Search the records for lines that contain the word "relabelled". Copy them all.

Collected data –
'''
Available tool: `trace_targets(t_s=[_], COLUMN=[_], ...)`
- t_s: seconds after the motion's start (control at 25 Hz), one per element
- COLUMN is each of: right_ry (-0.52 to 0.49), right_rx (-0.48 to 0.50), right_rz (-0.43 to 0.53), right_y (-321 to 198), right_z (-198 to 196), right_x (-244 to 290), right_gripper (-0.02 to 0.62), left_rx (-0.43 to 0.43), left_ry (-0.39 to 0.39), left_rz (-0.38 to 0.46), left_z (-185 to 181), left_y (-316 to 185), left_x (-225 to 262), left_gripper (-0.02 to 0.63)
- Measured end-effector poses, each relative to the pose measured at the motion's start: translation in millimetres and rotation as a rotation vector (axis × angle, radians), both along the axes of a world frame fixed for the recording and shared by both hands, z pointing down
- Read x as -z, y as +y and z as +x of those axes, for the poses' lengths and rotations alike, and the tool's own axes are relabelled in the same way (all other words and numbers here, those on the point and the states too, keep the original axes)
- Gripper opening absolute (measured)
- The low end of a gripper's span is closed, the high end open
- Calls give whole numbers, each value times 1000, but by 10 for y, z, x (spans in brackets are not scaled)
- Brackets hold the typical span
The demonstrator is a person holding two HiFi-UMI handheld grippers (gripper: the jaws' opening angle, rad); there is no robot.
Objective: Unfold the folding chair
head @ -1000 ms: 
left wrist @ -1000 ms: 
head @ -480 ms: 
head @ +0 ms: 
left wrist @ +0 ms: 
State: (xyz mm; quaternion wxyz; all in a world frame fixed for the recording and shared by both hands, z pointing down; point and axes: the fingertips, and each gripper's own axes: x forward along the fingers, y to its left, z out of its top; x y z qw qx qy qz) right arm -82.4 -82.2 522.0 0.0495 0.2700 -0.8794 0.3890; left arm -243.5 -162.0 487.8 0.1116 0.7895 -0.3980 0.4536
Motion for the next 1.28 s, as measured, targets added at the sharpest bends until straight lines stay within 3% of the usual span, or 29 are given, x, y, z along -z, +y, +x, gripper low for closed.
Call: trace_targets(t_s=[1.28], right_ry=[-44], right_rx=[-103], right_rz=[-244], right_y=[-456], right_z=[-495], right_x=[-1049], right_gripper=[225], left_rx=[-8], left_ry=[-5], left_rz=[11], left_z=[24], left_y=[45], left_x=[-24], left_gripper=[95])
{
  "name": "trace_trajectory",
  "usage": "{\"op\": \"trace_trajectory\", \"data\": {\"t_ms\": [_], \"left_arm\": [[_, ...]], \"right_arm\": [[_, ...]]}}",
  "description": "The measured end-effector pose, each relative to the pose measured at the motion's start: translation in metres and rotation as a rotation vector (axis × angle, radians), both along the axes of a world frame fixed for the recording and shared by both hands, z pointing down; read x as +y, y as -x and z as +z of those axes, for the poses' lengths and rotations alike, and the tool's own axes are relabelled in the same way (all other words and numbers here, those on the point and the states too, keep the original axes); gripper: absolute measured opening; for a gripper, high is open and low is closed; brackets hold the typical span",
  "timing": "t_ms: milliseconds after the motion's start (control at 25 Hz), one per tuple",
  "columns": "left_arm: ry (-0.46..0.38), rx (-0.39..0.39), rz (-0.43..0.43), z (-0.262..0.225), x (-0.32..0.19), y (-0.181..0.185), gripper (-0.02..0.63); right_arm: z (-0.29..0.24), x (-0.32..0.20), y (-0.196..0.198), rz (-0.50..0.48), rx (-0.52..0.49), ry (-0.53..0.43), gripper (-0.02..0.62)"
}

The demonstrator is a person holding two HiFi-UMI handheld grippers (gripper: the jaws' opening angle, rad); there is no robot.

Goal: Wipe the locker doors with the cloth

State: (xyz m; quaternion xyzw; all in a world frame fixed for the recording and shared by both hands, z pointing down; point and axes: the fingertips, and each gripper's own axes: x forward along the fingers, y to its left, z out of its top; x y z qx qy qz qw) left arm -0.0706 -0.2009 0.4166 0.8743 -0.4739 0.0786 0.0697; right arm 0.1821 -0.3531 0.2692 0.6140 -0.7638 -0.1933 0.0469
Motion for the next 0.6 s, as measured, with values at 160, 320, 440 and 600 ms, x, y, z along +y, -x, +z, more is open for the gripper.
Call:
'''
Answer to this exercise –
- Read x as -z, y as +y and z as +x of those axes, for the poses' lengths and rotations alike, and the tool's own axes are relabelled in the same way (all other words and numbers here, those on the point and the states too, keep the original axes)
  "description": "The measured end-effector pose, each relative to the pose measured at the motion's start: translation in metres and rotation as a rotation vector (axis × angle, radians), both along the axes of a world frame fixed for the recording and shared by both hands, z pointing down; read x as +y, y as -x and z as +z of those axes, for the poses' lengths and rotations alike, and the tool's own axes are relabelled in the same way (all other words and numbers here, those on the point and the states too, keep the original axes); gripper: absolute measured opening; for a gripper, high is open and low is closed; brackets hold the typical span",

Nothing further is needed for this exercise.